What then ensued was a lot of debate, haggling and gerrymandering when the plan took effect in 1890, Negros was indeed divided in two provinces, but not according to Weyler’s original delineation.

Instead of Norte and Sur, the island was divided into Negros Occidental and Negros Oriental, the powerful men in Bacolod masterfully succeeding in retaining for their province the well developed area of the entire northeastern section of the island [which really is in the oriental part of Negros!], placating Negros Oriental by tilting the boundary line a bit to the southeast, to include a portion of dense forests and road-less coasts from Bayawan to Basay.

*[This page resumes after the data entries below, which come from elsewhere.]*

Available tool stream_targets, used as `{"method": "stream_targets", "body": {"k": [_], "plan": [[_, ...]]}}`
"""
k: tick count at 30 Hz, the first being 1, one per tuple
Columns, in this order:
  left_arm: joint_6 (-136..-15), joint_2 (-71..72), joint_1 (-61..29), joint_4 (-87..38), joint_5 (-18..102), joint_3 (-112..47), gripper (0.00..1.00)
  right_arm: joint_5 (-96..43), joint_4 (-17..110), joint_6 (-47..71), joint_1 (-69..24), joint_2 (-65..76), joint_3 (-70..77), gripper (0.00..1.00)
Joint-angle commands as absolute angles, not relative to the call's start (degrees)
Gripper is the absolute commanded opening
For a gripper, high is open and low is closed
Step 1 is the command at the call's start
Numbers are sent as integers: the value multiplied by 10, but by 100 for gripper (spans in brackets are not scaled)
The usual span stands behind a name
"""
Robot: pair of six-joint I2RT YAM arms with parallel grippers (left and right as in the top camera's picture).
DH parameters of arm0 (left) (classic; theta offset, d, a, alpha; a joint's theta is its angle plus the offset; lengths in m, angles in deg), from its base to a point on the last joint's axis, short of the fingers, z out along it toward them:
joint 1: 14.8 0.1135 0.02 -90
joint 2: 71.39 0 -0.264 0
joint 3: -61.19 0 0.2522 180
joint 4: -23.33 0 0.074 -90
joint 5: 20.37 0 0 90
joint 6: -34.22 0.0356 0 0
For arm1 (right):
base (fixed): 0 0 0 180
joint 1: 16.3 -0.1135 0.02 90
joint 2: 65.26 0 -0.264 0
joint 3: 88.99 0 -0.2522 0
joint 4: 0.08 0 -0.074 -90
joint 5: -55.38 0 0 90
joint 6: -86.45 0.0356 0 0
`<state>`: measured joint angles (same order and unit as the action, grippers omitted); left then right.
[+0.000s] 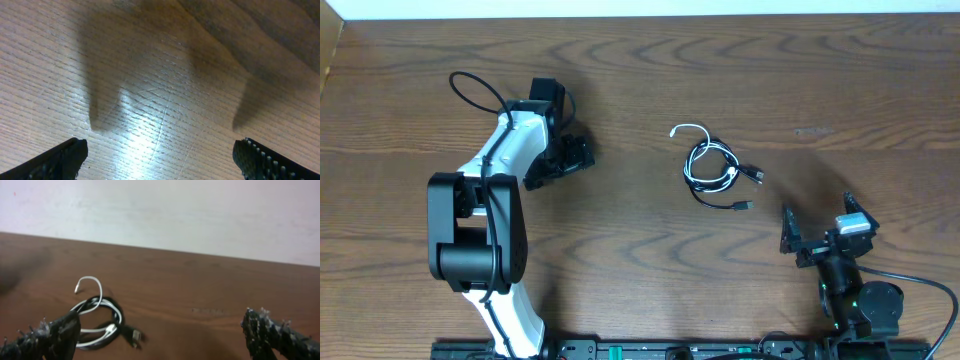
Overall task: Untangle cables
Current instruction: 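Raise the right arm and move the right gripper over the cable bundle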
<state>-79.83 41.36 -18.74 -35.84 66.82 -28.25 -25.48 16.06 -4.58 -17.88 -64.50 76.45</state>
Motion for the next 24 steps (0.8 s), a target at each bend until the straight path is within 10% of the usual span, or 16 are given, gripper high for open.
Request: {"method": "stream_targets", "body": {"k": [1, 24], "plan": [[-798, 407, -187, -360, 677, -293, 98, -239, 177, -47, -182, -638, 717, 99], [-798, 407, -187, -360, 677, -293, 98, -198, 392, -55, -182, -228, 323, 99]]}}
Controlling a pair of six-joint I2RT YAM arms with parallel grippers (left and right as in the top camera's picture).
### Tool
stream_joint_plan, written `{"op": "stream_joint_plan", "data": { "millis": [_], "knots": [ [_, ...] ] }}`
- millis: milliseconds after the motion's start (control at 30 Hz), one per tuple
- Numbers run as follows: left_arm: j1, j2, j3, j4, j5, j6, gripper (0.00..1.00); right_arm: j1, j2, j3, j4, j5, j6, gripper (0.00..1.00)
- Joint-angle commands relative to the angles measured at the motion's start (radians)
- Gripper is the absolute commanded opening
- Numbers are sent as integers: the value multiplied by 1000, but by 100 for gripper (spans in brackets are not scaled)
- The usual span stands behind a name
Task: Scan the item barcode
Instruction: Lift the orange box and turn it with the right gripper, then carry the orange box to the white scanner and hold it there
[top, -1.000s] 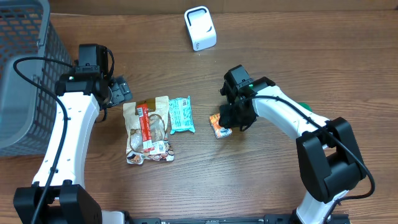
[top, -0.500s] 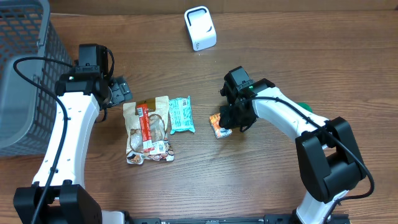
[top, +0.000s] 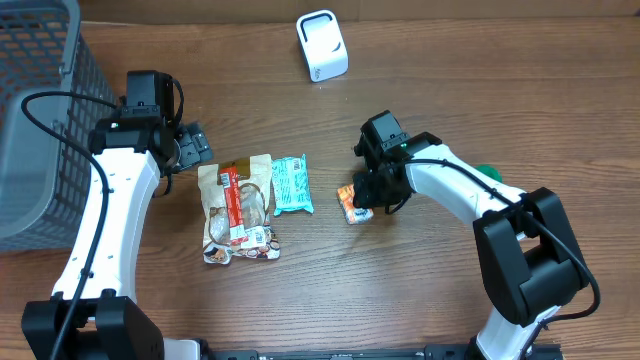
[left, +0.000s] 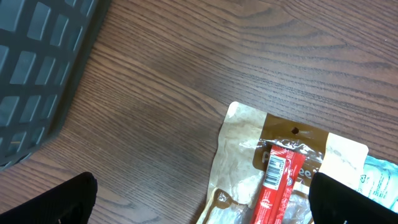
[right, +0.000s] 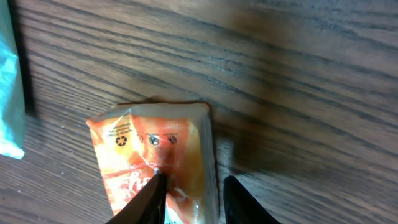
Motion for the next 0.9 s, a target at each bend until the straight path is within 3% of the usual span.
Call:
{"op": "stream_joint_plan", "data": {
  "millis": [0,67,200,400,867],
  "knots": [
    [1,6,19,2,-6,19,100,-3,-34,-22,16,7,18,27],
    [1,6,19,2,-6,19,100,-3,-34,-33,26,7,18,23],
    [1,6,19,2,-6,19,100,-3,-34,-57,46,6,17,4],
    [1,6,19,2,-6,19,99,-5,-35,25,4,7,16,4],
    [1,6,19,2,-6,19,100,-5,-36,528,-323,11,18,3]
  ]
}}
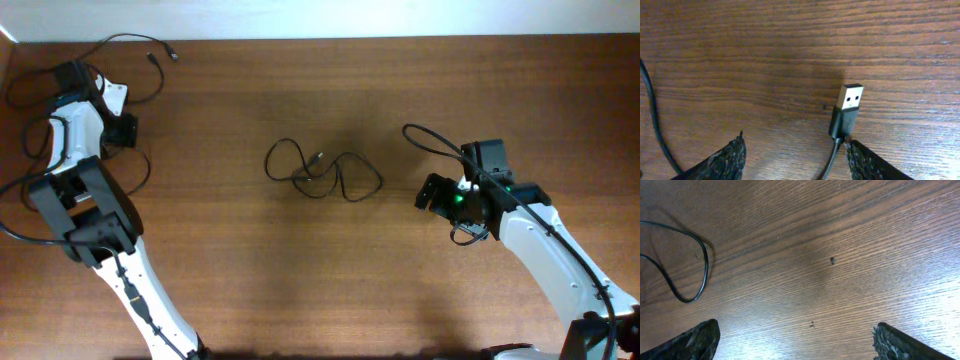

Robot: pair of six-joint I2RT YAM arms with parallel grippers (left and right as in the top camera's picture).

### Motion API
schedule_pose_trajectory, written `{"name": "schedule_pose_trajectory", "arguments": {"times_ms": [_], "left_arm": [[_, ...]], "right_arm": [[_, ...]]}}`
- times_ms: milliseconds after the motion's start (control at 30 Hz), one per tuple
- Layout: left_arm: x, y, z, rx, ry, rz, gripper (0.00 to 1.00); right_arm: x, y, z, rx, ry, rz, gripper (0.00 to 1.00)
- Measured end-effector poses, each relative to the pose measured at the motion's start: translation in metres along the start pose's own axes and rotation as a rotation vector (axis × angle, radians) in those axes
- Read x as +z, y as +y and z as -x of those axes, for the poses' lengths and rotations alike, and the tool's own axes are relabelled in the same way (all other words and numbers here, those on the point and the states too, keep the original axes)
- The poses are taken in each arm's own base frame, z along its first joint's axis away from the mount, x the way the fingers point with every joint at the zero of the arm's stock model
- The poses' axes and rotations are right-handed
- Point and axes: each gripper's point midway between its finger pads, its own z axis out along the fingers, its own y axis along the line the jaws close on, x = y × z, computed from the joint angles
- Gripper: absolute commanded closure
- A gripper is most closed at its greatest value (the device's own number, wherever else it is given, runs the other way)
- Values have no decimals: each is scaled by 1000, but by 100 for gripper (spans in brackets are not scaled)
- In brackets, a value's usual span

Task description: Untangle cables

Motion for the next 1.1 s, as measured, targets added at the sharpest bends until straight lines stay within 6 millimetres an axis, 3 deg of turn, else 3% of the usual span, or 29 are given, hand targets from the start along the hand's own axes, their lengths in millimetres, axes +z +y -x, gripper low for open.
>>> {"name": "schedule_pose_trajectory", "arguments": {"times_ms": [67, 167, 233, 300, 400, 733, 833, 933, 1033, 1100], "left_arm": [[0, -1, -2, 9, 9, -5, 49], [2, -4, -7, 20, 28, -16, 72], [3, -6, -9, 25, 37, -25, 79], [3, -7, -11, 24, 42, -28, 91], [4, -9, -13, 25, 47, -47, 100], [-1, -21, -14, -4, 31, -150, 100], [-9, -32, -7, -49, 2, -216, 100], [-44, -35, 20, -69, -108, -263, 100], [-87, -19, 54, -150, -245, -235, 100], [-104, -15, 63, -210, -280, -235, 100]], "right_arm": [[0, 0, 0, -1, -1, 1, 2], [0, 0, 0, -1, -2, 1, 2], [0, 0, 0, -1, -2, 1, 2], [0, 0, 0, -1, -1, 1, 2], [0, 0, 0, -1, -2, 1, 2], [0, 0, 0, -1, -1, 1, 2], [0, 0, 0, -1, -2, 1, 2], [0, -1, -1, 0, 4, -3, 2], [0, -1, -2, 0, 7, -5, 2], [0, -1, -2, 0, 8, -5, 2]]}}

Thus was born in 1890 the two provinces of Negros Oriental and Negros Occidental.

The Philippine Revolution

The next great event which sharply impinged upon the life of the people of Negros was the Philippine Revolution against Spain in 1896. In Negros, the local leaders were generally mestizo- Spanish ­ Filipino or Spanish-Filipino-Chinese, some of them with Chinese­ sounding names like Lacson or Locsin. These mestizo elites repre­sented a commingling of interests, the result of intermarriage between the Spanish overlords, the Filipino principalia or petty ruling classes, and the despised but moneyed Chinese merchant class.

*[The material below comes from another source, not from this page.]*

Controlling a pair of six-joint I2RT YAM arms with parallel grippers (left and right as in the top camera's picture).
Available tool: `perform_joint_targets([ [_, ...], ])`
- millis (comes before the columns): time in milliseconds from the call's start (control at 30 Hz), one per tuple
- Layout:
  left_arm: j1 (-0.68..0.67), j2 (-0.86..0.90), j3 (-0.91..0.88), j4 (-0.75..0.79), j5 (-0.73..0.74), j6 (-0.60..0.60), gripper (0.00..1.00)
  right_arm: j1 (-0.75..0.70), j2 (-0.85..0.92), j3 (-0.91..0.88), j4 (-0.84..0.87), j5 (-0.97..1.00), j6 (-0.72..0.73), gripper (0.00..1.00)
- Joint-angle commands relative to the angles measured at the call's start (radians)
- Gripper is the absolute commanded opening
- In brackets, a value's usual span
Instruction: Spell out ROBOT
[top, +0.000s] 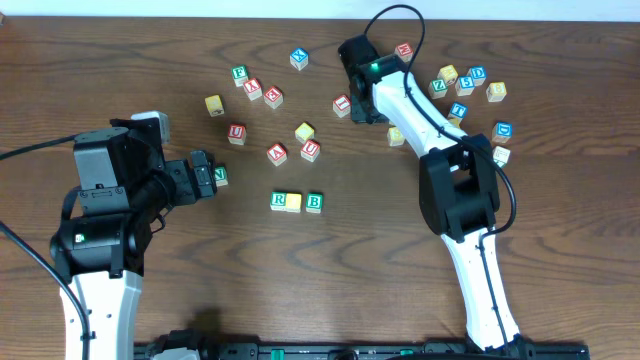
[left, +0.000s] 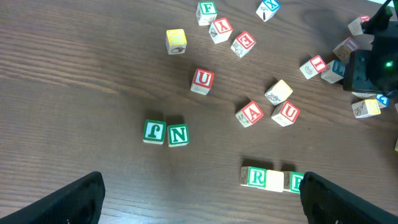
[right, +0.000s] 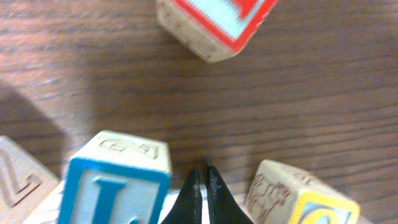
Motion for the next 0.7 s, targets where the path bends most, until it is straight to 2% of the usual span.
perform_joint_targets([
  [0, 0.004, -0.003, 0.022, 0.000, 0.012, 0.014, 0.98, 0.008, -0.045, 0.005, -0.013, 0.008, 0.043, 0.01],
  [333, 0.004, -0.003, 0.022, 0.000, 0.012, 0.014, 0.98, -0.003, -0.063, 0.005, -0.076, 0.096, 0.087, 0.01],
  [667, 0.004, -0.003, 0.022, 0.000, 0.012, 0.014, 0.98, -0.020, -0.066, 0.005, -0.157, 0.100, 0.130, 0.01],
])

But except for Pantaleon “Leon Kilat” Villegas, Don Diego de la Vina (1849-1920), a Spanish-Filipino-Chinese mestizo and a liberal arts graduate from the University of Oviedo, and a few young illustrados like the brothers Meliton and Demetria Larena, Hermenigildo Villanueva, Felipe Tayko, Luis Rotea, Pedro Tapia, Sergio Cinco, who were all students or graduates of colleges in Iloilo or Manila, 49 the rest of the Negros elites were disinterested, if not in fact, hostile to the revolution. Indeed, Bais and La Carlota mustered volunteers to defend their towns “against the Tagalogs,” while the former and Cadiz celebrated the Spanish recapture of the Cavite towns of Imus and Bacoor in 1896.

The fact is that Leon Kilat was the only one from Negros who had voluntarily enlisted in the Philippine Revolutionary Army in 1897.But there was no revolutionary army to speak of in Negros. As late as April 5, 1898, the Spanish Governor of Negros Oriental would report to the Governor General that the inhabitants of this province were “peaceful in character,” and that “no associations whether authorized or secret existed.”Thus, Leon Kilat had to go to Cebu to take command of the revolutionary forces in that province till his assassination at Carcar on April 8, 1898.

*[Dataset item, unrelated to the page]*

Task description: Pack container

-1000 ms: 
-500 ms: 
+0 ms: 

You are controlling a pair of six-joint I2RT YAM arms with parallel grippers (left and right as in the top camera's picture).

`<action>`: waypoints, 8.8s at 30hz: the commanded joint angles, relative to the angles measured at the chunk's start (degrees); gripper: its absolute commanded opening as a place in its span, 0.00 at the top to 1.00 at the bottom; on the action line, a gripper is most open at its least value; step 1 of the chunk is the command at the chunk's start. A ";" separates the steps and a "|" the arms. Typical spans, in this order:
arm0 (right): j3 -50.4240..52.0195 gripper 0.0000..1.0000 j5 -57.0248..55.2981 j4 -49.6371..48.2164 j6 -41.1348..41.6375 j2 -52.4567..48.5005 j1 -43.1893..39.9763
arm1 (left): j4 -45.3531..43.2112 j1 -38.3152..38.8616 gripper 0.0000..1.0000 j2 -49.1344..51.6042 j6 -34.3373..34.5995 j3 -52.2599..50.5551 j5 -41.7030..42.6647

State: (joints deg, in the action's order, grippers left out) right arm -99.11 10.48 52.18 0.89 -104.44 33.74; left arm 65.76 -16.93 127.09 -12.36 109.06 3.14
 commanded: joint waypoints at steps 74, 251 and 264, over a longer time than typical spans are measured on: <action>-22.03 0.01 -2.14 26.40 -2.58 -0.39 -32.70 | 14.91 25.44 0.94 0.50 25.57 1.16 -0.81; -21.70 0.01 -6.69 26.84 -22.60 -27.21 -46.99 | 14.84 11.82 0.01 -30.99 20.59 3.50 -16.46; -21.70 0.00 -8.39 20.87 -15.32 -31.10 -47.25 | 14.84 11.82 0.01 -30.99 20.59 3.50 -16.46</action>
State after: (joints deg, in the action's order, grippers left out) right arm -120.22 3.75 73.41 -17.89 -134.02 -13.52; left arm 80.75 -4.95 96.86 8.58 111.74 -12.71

The fact is that actual conflict in Negros did not take place until after the American capture of Manila on August 13, 1898. When General Diego de los Rios, commanding officer of all Spanish forces in Visayas,and Mindanao, sought to continue the Spanish colonial government from his headquarters in Iloilo, Filipino leaders in Negros rose to action. Under the command of General Juan Araneta, Negros Occidental raised the standard of revolt on November 5, 1898,with the Spaniards in Bacolod promptly capitulating the following day. Within a week, revolutionary forces in Negros Oriental under the command of General Diego de la Vina likewise drove away the last of the Spanish troops and colonial officials from Negros Oriental.